Canyoning (canyoneering in the United States, kloofing in South Africa) is a sport that involves traveling through canyons using a variety of techniques, such as walking, scrambling, climbing, jumping, abseiling (rappelling), swimming, and rafting.

Although non-technical descents such as hiking down a canyon ("canyon hiking") are often referred to as "canyoneering", the terms "canyoning" and "canyoneering" are more often associated with technical descents—those that require rappels and ropework, technical climbing or down-climbing, technical jumps, and/or technical swims.

Canyoning is frequently done in remote and rugged settings and often requires navigational, route-finding, and other wilderness travel skills.

Canyons that are ideal for canyoning are often cut into the bedrock stone, forming narrow gorges with numerous drops, sculpted walls, and sometimes waterfalls. Most canyons are cut into limestone, sandstone, granite, or basalt, though other rock types are found.
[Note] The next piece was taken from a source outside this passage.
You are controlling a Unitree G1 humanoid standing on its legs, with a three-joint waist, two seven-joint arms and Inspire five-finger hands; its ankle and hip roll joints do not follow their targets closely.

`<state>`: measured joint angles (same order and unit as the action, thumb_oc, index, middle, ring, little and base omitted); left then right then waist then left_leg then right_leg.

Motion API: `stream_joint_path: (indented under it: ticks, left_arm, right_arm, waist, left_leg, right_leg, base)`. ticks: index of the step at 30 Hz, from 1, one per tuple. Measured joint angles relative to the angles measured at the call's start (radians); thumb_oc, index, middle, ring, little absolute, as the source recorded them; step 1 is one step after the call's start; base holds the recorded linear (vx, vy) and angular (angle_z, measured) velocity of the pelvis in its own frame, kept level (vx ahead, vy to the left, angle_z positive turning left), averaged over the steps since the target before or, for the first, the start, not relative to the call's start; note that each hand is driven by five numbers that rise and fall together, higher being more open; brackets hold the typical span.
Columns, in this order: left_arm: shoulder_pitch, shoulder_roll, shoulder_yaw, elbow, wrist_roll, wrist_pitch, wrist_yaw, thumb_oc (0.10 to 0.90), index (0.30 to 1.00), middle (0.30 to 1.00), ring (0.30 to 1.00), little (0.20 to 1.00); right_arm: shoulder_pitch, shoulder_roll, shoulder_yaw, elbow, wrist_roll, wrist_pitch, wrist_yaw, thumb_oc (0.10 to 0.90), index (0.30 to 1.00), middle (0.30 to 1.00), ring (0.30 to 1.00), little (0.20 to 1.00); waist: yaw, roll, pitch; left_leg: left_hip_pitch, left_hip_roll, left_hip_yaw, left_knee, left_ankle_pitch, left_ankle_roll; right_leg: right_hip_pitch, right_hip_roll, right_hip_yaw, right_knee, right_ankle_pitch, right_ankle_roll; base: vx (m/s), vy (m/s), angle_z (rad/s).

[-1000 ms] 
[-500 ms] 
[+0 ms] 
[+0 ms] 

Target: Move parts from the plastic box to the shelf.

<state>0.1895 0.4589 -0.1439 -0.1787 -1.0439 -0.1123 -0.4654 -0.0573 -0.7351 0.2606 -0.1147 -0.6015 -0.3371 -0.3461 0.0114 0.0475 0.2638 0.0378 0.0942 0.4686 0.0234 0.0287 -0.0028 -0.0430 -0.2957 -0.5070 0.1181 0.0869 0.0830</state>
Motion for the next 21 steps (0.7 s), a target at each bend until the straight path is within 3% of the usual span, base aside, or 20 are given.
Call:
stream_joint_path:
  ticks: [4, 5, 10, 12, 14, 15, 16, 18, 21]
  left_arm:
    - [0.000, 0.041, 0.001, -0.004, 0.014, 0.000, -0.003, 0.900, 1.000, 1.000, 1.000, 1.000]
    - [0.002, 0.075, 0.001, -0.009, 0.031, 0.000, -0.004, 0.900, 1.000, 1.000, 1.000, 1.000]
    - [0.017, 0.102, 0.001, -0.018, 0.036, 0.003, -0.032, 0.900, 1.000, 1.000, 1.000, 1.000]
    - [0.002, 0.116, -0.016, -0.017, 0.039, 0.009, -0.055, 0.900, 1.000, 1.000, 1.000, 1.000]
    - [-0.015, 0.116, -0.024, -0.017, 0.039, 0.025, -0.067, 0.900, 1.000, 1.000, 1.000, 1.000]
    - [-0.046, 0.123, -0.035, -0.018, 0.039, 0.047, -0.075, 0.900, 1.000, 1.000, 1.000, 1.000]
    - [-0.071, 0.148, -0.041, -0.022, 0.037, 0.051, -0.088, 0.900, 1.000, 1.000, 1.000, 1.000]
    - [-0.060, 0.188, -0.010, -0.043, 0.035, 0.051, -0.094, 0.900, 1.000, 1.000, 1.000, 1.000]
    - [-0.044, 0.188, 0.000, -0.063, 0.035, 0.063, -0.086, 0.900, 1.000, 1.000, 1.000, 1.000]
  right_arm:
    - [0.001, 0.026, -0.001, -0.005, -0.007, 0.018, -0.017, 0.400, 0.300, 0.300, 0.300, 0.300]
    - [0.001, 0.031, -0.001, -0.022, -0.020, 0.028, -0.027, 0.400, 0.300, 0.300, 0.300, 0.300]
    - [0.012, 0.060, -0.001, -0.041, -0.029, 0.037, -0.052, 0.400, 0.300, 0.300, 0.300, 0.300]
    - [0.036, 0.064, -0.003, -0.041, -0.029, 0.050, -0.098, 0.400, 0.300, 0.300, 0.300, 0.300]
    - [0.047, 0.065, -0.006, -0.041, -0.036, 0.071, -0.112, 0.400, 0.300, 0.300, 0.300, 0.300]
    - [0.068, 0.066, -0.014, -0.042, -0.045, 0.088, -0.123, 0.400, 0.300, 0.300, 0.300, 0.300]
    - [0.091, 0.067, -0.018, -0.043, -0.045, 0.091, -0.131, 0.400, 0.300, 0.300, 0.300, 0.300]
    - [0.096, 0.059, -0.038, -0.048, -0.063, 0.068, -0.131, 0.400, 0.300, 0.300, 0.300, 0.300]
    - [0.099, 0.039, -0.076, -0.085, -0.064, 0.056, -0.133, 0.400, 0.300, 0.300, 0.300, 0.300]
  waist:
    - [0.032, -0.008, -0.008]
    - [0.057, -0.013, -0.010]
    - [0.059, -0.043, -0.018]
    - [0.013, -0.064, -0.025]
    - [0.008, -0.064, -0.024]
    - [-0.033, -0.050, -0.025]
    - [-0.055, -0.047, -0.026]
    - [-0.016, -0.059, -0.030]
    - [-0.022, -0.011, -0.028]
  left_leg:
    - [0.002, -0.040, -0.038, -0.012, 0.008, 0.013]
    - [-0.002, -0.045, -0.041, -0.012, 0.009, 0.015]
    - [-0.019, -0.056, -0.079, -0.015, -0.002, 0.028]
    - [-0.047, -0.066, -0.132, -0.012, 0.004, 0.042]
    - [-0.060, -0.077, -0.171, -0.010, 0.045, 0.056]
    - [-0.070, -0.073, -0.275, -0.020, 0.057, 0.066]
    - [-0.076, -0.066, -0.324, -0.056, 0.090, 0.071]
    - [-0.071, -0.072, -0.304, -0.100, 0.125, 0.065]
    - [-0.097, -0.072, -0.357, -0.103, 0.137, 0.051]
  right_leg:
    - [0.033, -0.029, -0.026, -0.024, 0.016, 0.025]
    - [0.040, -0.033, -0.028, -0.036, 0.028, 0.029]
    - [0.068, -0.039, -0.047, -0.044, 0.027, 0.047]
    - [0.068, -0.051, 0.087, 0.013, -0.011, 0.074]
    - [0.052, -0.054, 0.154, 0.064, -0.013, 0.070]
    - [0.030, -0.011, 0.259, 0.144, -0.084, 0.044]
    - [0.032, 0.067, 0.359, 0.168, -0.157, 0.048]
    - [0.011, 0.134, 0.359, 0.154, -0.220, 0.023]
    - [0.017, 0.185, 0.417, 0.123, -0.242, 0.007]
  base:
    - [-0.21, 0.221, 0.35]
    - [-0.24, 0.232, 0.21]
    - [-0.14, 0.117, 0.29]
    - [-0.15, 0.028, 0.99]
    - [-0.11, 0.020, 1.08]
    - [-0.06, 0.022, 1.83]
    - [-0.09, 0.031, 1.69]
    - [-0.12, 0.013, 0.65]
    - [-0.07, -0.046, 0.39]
Canyons can be very easy or extremely difficult, though emphasis in the sport is usually on aesthetics and fun rather than pure difficulty. A wide variety of canyoning routes are found throughout the world.

Canyoning gear includes climbing hardware, semi-static ropes, helmets, wetsuits, and specially designed shoes, packs, and rope bags. While canyoneers have used and adapted climbing, hiking, and river running gear for years, more and more specialized gear has been developed as the as sport's popularity increases.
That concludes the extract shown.